» **INSTRUCTIONS FOR THE TASK**: Report each line of the data that has "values" somewhere in it.

» **INFORMATION SUPPLIED**:
####

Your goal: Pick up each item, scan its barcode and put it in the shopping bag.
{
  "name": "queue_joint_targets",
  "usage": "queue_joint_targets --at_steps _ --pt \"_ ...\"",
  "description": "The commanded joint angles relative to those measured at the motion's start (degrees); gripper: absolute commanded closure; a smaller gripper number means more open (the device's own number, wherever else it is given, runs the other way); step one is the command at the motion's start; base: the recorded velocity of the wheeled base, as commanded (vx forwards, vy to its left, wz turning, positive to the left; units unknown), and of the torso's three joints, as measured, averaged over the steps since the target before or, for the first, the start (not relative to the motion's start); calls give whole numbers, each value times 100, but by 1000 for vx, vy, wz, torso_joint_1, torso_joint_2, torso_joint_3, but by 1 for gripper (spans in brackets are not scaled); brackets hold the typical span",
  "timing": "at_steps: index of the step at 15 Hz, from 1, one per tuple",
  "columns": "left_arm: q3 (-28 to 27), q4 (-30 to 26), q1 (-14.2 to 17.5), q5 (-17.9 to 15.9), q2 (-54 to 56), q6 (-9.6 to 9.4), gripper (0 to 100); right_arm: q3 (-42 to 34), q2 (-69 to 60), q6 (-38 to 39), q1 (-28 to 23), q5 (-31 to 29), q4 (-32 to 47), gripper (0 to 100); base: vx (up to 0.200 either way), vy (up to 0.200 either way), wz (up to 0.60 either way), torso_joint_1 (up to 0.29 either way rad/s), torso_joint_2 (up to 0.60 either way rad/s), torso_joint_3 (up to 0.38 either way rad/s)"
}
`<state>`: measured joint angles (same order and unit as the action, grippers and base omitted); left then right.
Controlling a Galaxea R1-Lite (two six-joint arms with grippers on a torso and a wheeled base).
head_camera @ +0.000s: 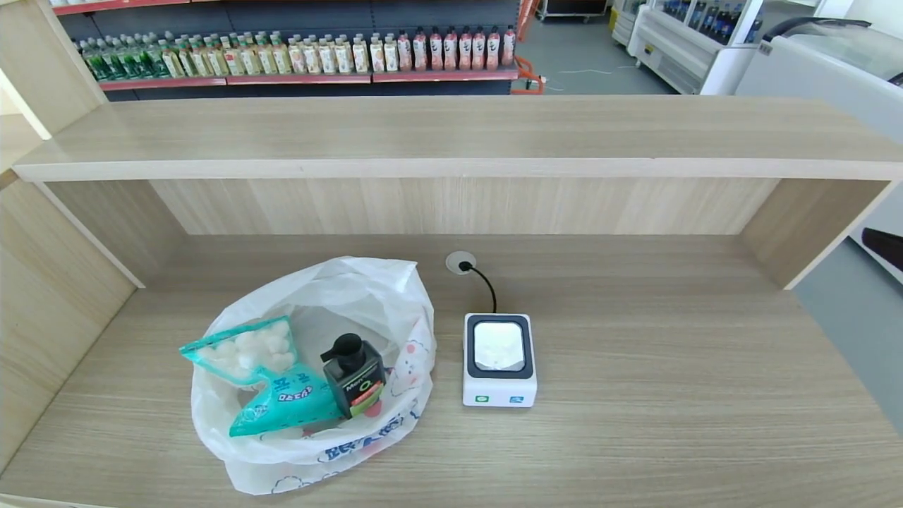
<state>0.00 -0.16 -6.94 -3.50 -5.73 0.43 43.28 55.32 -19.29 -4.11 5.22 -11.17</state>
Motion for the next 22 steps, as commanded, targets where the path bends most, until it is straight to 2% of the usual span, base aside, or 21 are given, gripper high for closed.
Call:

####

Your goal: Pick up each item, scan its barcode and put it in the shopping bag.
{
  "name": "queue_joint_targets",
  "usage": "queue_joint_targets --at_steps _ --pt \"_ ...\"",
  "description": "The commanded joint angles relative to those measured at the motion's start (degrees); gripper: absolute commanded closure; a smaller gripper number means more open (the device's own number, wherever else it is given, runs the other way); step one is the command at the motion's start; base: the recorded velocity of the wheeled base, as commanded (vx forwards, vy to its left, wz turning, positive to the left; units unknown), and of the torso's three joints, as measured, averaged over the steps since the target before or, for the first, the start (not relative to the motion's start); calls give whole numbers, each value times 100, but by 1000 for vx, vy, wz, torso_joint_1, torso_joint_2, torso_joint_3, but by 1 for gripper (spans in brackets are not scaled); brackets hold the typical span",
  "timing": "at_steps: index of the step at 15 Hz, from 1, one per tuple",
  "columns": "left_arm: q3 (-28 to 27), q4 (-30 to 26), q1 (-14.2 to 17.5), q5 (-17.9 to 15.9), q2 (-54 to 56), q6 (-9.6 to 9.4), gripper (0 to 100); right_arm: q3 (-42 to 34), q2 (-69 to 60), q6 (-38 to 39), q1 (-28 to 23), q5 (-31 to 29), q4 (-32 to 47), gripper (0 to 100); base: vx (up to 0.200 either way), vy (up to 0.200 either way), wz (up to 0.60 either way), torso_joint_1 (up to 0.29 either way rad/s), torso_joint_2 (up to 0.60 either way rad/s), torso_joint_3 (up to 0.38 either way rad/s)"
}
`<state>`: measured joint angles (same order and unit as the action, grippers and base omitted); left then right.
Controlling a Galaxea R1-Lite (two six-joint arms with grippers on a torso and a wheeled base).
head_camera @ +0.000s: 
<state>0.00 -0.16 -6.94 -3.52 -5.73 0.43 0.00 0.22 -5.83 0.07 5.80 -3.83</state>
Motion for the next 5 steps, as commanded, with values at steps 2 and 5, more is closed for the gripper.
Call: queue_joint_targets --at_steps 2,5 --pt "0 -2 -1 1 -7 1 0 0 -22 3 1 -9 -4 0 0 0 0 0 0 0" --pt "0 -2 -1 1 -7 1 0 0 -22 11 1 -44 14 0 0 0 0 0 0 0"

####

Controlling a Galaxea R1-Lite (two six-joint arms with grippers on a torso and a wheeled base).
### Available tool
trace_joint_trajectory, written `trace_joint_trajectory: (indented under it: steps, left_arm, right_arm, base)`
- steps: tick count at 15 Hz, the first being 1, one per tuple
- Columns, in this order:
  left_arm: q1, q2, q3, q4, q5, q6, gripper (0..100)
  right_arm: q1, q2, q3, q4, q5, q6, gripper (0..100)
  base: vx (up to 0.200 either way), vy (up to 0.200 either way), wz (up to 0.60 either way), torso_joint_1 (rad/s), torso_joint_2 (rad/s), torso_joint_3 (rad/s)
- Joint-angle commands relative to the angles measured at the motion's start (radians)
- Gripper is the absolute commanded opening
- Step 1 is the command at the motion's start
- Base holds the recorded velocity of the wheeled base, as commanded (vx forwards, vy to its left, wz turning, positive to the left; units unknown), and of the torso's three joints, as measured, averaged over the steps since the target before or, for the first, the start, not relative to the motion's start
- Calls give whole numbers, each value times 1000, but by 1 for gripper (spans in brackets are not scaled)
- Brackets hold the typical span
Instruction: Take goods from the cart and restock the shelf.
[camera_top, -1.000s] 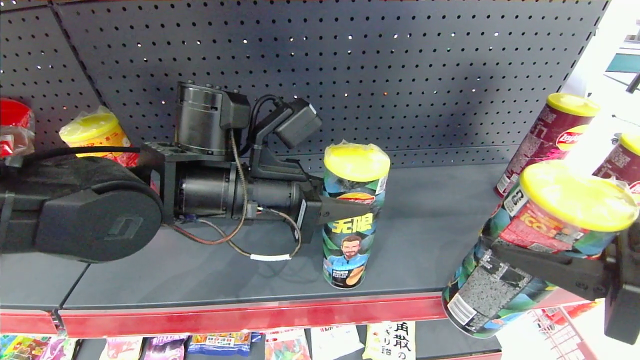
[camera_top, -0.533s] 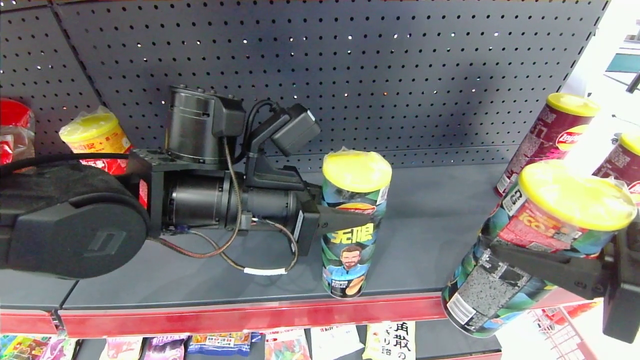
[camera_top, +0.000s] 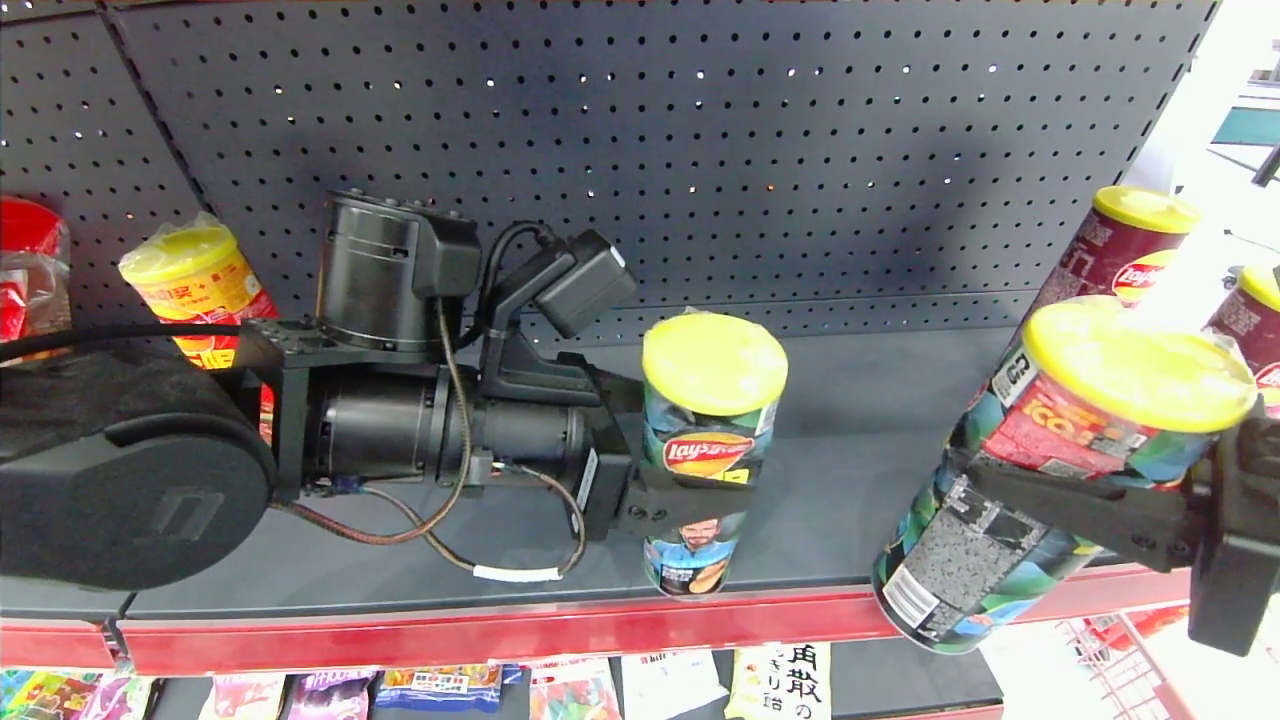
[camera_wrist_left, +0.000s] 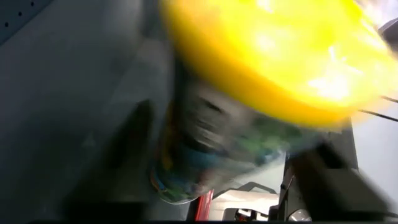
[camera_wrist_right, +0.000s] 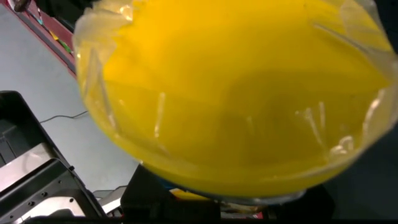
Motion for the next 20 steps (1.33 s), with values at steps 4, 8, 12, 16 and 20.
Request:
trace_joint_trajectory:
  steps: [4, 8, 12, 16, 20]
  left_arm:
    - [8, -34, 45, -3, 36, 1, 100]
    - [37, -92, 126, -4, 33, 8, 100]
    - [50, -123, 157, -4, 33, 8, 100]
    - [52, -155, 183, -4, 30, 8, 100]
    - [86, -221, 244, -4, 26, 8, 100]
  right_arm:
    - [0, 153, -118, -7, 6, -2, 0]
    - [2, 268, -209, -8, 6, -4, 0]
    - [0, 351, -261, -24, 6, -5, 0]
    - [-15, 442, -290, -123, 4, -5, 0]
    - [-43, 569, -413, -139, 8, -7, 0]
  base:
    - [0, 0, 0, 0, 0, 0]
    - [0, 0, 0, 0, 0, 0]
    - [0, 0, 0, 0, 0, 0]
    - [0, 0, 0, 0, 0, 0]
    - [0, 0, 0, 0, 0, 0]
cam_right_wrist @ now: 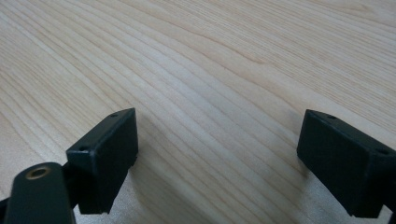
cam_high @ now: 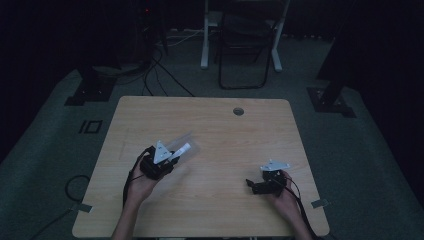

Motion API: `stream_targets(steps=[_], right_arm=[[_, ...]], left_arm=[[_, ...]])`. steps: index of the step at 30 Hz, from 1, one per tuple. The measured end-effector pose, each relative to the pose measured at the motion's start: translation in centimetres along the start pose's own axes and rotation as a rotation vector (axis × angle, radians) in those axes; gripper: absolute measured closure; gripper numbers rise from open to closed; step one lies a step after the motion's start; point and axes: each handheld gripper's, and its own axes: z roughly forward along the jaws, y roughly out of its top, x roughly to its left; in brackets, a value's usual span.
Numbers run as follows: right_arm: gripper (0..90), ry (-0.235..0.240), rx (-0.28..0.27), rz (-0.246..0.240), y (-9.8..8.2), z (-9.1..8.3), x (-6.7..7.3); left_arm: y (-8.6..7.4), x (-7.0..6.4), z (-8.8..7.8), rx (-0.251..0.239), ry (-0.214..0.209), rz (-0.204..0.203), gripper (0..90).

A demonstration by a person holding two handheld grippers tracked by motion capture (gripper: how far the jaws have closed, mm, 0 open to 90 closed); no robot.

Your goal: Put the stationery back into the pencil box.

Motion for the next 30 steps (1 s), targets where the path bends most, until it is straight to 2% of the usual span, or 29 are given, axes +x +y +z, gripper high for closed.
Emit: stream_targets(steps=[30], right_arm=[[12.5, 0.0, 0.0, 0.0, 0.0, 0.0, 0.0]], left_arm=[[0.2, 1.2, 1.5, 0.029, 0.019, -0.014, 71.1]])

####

» **WRITTEN ANSWER**:
Motion for the next 5 steps, as commanded, with values at steps 2 and 5, more is closed for the gripper.
Motion for the next 20 steps (1.33 s), with values at steps 4, 8, 12, 16 and 20.

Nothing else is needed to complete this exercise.